4.37.3. Wilkins

The Wilkins failure model, proposed by Wilkins [[1]] is implemented with the form:

(4.260)\[ d = \frac{1}{d_{\text{crit}}} \int_0^{\bar{\varepsilon}^p} w_1 w_2 d\bar{\varepsilon}^{p},\]

where \(w_1\) represents a pressure-dependent term defined as,

\[w_1 = \left( \frac{1}{1 - \frac{p}{B}} \right) ^{\alpha},\]

with \(\alpha\) and \(B\) as fitting parameters and \(p\) is mean hydrostatic stress, and \(w_2\) represents a Lode-angle-related term defined as,

\[w_2 = (2 - A)^{\beta},\]

with \(\beta\) as fitting parameter, and \(A\) defined as a function of deviatoric principal stresses (\(s_1 \geq s_2 \geq s_3\)),

\[A = \max \left( \frac{s_2}{s_3}, \frac{s_2}{s_1} \right) .\]

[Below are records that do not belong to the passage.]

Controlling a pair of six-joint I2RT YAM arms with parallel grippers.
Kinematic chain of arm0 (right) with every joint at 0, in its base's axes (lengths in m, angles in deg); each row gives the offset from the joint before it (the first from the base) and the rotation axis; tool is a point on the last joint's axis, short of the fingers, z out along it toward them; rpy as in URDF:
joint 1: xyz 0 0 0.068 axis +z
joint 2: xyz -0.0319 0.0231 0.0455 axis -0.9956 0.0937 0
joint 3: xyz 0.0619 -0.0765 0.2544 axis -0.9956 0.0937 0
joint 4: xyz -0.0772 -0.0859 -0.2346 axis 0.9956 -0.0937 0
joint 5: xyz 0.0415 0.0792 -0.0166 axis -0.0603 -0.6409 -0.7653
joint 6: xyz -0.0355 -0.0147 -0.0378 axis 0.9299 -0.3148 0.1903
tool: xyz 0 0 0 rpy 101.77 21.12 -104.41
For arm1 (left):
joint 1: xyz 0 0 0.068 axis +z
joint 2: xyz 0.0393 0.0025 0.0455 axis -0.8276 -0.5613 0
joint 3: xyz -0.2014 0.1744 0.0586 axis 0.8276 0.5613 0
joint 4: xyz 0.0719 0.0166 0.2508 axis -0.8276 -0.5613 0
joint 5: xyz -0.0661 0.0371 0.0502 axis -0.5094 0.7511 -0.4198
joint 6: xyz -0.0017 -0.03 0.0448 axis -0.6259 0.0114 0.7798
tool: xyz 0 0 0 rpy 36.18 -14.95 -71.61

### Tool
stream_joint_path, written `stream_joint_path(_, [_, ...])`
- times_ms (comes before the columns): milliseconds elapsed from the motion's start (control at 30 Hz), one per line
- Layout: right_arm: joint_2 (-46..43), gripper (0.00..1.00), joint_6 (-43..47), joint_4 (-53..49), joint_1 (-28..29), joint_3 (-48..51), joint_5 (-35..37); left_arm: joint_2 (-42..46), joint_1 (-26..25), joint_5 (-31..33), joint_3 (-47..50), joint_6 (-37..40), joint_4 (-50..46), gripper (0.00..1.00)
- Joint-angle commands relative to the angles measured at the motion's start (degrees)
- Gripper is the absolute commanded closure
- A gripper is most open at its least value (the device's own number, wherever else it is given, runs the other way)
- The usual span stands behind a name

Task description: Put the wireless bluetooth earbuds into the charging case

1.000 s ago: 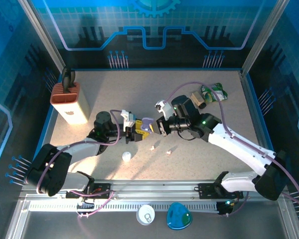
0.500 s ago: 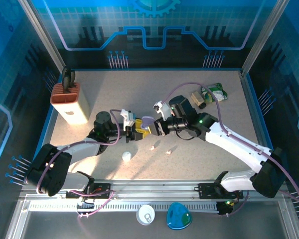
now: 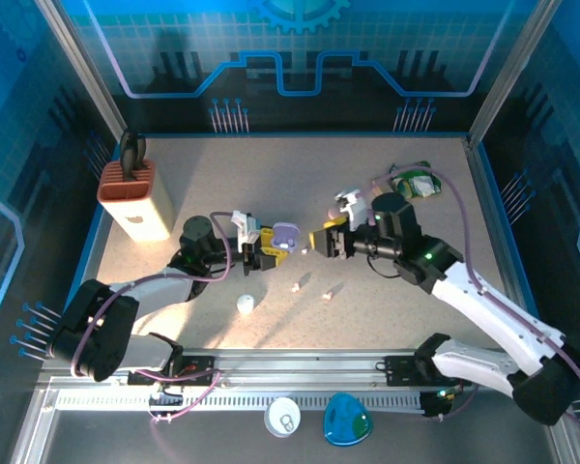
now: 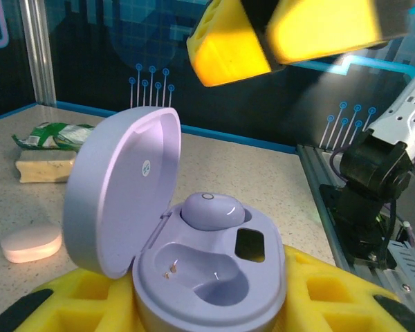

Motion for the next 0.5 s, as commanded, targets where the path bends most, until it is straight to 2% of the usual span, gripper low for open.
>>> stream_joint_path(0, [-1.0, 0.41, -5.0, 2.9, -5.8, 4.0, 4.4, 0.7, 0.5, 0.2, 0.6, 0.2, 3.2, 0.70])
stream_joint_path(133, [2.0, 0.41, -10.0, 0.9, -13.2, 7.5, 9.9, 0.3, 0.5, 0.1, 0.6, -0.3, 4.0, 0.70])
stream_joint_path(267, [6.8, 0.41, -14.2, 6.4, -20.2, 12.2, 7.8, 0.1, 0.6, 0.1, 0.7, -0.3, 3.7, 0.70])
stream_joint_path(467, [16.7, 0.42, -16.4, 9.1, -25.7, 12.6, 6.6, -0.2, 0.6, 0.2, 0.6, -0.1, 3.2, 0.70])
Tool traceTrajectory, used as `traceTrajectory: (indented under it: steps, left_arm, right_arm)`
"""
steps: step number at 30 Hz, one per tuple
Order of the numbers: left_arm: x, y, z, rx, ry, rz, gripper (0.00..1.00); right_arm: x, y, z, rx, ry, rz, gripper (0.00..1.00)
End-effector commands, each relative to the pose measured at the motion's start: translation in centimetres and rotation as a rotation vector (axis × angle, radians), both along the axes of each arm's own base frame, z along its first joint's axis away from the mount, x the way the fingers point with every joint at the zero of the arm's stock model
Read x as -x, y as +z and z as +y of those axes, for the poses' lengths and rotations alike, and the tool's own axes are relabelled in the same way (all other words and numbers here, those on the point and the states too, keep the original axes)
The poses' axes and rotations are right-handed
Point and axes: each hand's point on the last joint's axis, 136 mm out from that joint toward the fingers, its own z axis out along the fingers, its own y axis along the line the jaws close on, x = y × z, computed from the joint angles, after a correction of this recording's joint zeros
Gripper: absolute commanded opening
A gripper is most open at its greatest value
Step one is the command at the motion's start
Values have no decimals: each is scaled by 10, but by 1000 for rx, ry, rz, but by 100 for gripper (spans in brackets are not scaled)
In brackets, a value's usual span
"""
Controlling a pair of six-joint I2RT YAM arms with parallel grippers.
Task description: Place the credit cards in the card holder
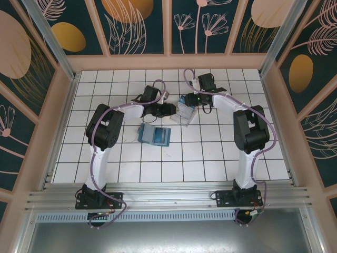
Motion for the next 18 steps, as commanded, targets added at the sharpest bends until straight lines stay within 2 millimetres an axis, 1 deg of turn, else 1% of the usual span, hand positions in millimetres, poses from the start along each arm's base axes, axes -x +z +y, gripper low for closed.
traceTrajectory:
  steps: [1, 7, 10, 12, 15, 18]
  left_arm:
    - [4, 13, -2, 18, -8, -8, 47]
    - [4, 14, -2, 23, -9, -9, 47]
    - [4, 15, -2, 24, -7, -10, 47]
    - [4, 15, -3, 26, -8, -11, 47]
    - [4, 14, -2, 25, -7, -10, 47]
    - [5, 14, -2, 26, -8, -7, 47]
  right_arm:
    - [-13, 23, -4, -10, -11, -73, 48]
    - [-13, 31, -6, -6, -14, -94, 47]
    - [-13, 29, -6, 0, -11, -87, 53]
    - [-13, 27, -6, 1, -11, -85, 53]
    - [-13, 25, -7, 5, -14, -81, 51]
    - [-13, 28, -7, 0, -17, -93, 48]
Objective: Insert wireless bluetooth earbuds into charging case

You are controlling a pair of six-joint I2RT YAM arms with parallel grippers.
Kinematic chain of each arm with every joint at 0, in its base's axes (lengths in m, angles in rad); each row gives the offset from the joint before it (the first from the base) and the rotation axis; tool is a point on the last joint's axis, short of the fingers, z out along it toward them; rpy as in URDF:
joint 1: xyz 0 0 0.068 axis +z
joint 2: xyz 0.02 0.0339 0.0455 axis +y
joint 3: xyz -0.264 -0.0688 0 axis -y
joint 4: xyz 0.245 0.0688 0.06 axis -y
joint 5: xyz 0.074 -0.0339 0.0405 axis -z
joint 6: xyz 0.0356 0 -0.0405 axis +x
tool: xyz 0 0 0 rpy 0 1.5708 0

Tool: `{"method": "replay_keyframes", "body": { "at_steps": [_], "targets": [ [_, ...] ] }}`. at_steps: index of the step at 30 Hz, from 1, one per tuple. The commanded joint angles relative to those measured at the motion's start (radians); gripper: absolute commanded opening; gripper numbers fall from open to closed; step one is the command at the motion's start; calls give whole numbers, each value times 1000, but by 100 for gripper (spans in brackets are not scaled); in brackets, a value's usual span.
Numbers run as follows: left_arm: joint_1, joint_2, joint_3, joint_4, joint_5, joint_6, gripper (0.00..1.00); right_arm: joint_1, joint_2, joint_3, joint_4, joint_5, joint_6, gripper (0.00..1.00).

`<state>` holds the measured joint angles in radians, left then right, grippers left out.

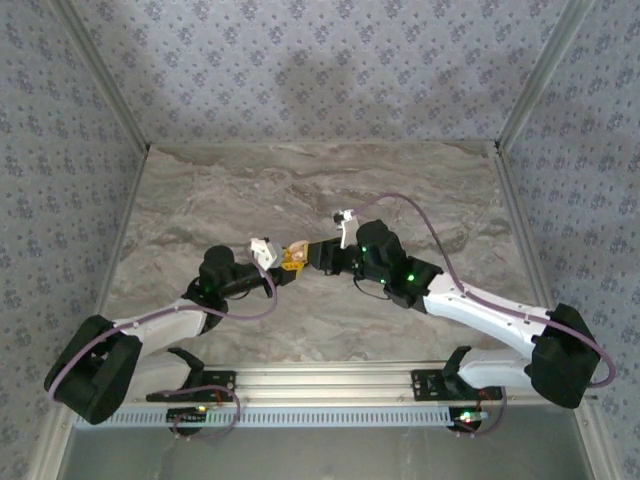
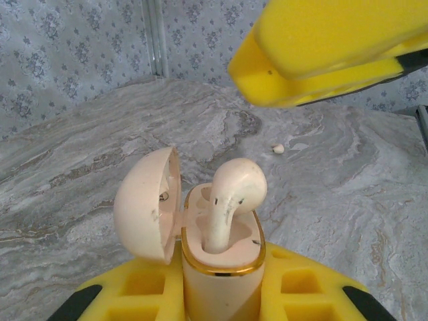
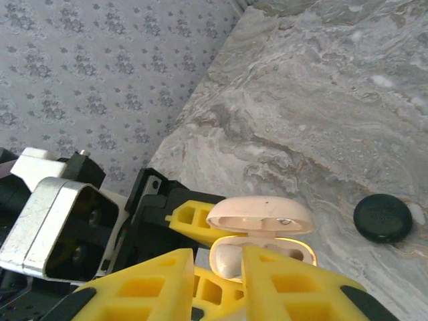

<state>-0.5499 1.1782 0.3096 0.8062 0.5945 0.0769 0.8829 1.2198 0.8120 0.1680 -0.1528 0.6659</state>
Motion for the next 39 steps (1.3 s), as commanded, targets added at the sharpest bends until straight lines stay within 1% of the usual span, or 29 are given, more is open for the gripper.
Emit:
{"method": "replay_keyframes", "body": {
  "at_steps": [1,15,21,22,25,28,35,39],
  "targets": [
    [3,-22,40,32,28,2,4,-3,29,14,18,-49,5,25],
    [3,-30,40,24,25,1,4,-10,87,37,13,-72,6,20],
    [4,-31,40,21,25,5,4,-12,93,42,-41,-84,2,20],
    [3,-31,40,19,25,5,4,-13,86,42,-49,-85,-3,20],
    [2,-31,40,17,26,5,4,-19,46,34,-65,-74,-18,26],
    [3,-31,40,16,27,7,4,-33,5,24,-72,-66,-28,29],
    [4,-32,41,9,30,11,4,-64,-16,52,-155,-73,-28,31],
    [2,-32,49,-14,46,25,4,-101,-22,81,-279,-75,-28,32]
  ]
}}
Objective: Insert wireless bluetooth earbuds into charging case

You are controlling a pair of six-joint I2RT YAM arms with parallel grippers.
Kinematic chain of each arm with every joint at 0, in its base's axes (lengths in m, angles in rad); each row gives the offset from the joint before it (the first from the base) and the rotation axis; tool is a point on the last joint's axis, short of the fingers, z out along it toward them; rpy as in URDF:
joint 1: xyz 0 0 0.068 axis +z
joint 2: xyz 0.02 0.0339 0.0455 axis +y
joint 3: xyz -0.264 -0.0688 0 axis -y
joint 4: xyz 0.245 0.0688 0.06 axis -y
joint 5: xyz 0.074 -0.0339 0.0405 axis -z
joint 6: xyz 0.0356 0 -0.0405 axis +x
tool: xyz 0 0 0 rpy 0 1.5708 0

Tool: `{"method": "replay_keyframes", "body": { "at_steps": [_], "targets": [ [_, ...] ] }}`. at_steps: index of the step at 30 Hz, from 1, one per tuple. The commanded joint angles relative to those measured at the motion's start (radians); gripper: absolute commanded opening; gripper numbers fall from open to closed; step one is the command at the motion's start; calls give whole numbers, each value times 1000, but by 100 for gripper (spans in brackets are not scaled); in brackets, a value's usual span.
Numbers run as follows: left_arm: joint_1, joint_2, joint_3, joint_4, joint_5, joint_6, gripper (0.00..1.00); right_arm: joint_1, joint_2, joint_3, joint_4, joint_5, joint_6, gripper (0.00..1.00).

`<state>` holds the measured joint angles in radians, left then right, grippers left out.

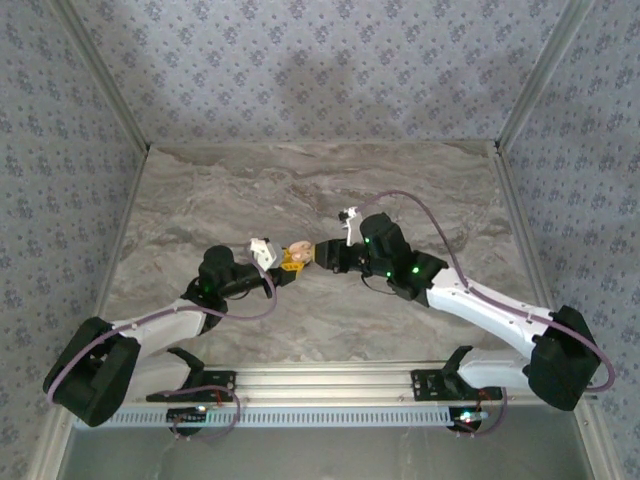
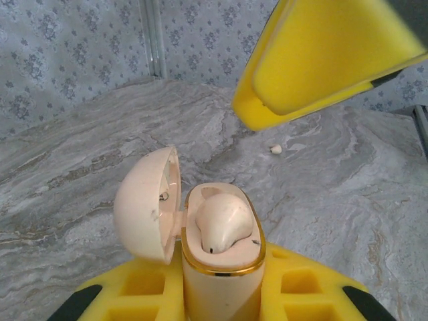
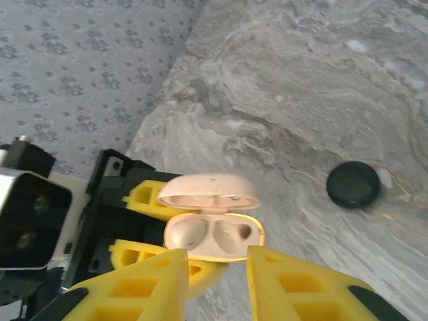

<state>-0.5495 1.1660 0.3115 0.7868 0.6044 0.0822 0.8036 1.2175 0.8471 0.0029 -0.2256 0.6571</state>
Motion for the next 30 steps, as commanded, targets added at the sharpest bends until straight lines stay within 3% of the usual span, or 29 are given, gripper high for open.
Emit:
{"method": "replay_keyframes", "body": {
  "at_steps": [1,9,17,22,30],
  "targets": [
    [3,-19,49,1,40,21,4,-40,-19,61,-177,-3,-20,33],
    [1,-20,57,-18,57,38,4,-245,-10,117,-575,-29,-51,38],
    [2,-28,57,-36,51,46,4,-533,118,187,-944,64,-197,42],
    [1,-32,58,-47,44,54,4,-655,209,244,-951,134,-344,45],
    [3,-29,63,-68,34,66,4,-759,413,337,-860,73,-487,47]
  ]
}}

The failure process initiates once the integral term reaches the critical failure parameter, such that \(d = 1\).

4.37.3.1. User Guide

#
# WILKINS Failure model definitions
#
WILKINS ALPHA    = <real>
WILKINS BETA     = <real>
WILKINS PRESSURE = <real>